Now I’m not going to lie that I love going to the dentist. But I do like feeling among friends, even if it means hearing Dr. Lane carry on about his LSU Tigers. (Because my wife was born in Baton Rouge, where her daddy played ball, I get a double dose.)

Something else: how a business treats employees also tends to be a reliable predictor of how they treat customers. Dr. Lane does high-quality work and stands by it. If a crown breaks, he replaces it free without asking if you were shelling pecans with your teeth.

My man George Jett hires good mechanics, values their skills, and guarantees their work. If the rattle’s still there, he’ll drive the vehicle around the block and then put it back on the lift to figure out why—also at no additional charge.

Jason down at the One-Stop isn’t exactly a philanthropist — at least not where Bermuda grass hay and Canadian night-crawlers are concerned. Keeping a business with so many moving parts running requires constant attention to detail. New hires that stand out back smoking when shelves need restocking tend not to last. Loyal longtime employees won’t cut them much slack.
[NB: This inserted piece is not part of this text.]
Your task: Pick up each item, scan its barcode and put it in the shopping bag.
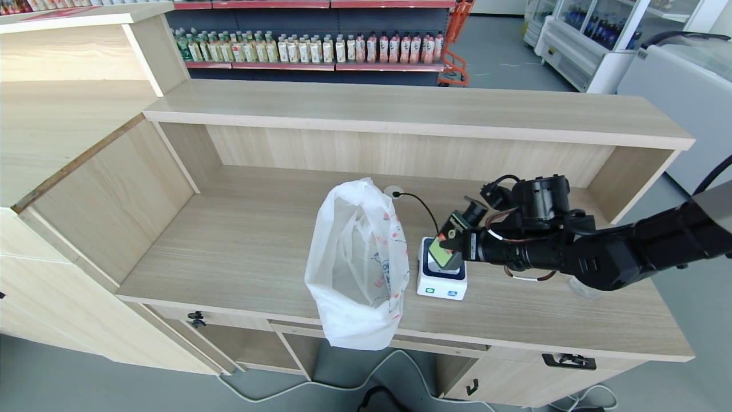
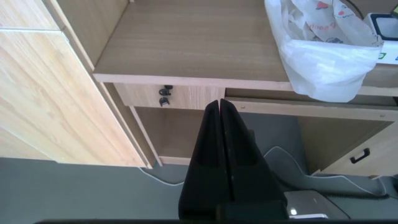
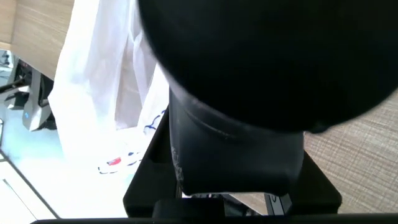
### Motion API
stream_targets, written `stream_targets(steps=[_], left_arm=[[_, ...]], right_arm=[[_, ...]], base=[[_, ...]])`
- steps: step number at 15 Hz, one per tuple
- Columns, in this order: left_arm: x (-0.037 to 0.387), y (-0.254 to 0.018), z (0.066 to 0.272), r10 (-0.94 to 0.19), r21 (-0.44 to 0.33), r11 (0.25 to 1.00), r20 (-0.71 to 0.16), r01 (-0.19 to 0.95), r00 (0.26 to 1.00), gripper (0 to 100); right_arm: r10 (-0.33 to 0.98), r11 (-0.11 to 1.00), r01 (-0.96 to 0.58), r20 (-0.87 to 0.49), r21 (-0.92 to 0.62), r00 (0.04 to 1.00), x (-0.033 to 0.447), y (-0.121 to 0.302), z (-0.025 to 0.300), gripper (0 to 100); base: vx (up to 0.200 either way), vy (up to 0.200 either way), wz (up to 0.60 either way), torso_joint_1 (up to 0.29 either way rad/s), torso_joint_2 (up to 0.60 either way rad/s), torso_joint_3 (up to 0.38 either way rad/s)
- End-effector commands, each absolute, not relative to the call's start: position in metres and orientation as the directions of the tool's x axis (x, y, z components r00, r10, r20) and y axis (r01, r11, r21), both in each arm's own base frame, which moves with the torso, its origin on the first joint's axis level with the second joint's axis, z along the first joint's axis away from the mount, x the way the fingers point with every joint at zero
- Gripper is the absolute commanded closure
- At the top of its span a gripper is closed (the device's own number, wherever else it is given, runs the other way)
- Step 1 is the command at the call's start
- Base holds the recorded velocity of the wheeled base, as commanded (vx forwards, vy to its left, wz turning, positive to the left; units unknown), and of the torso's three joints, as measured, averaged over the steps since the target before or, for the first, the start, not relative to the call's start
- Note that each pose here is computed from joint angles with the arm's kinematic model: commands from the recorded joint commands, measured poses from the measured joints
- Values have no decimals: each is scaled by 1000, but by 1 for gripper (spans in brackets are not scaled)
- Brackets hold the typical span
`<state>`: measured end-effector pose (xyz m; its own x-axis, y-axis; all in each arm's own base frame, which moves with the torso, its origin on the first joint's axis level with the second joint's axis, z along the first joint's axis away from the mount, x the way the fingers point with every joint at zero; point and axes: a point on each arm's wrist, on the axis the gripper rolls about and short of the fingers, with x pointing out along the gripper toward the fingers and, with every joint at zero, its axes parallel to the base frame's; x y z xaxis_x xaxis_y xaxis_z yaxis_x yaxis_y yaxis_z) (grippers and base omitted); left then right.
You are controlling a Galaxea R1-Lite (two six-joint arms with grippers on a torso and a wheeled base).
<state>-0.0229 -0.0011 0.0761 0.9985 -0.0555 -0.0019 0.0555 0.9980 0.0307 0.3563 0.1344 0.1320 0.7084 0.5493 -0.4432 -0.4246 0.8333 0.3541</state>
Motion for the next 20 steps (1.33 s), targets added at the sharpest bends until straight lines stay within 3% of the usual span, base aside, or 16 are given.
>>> stream_targets(steps=[1, 7, 20], left_arm=[[-23, -1, 76, -55, 31, 998, -2, 55, 998, 100], [-23, -1, 76, -55, 31, 998, -2, 55, 998, 100], [-23, -1, 76, -55, 31, 998, -2, 55, 998, 100]], right_arm=[[551, 833, -427, -451, 353, 702, 361, 139, 123, 100], [536, 843, -418, -448, 339, 715, 369, 145, 108, 100], [561, 826, -444, -424, 348, 711, 379, 154, 109, 100]], base=[[0, 0, 0, 0, 0, 0], [0, 0, 0, 0, 0, 0], [0, 0, 0, 0, 0, 0]])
Gas is cheaper at the Walmart across the river in Faulkner County, but the One-Stop’s pumps stay busy. It’s the community’s unofficial town hall. If you want to know who’s looking for a lost blue heeler or how Holly’s orphaned baby raccoons are doing, it’s got to be the One-Stop.

Ordinarily, such commonplaces would hardly be worth recording. So there are friendly folks at the country store.

Who’d have thunk it?

Unless, that is, you live in the United States of America, a large proportion of whose tycoon class appears determined to drag us back to the Gilded Age.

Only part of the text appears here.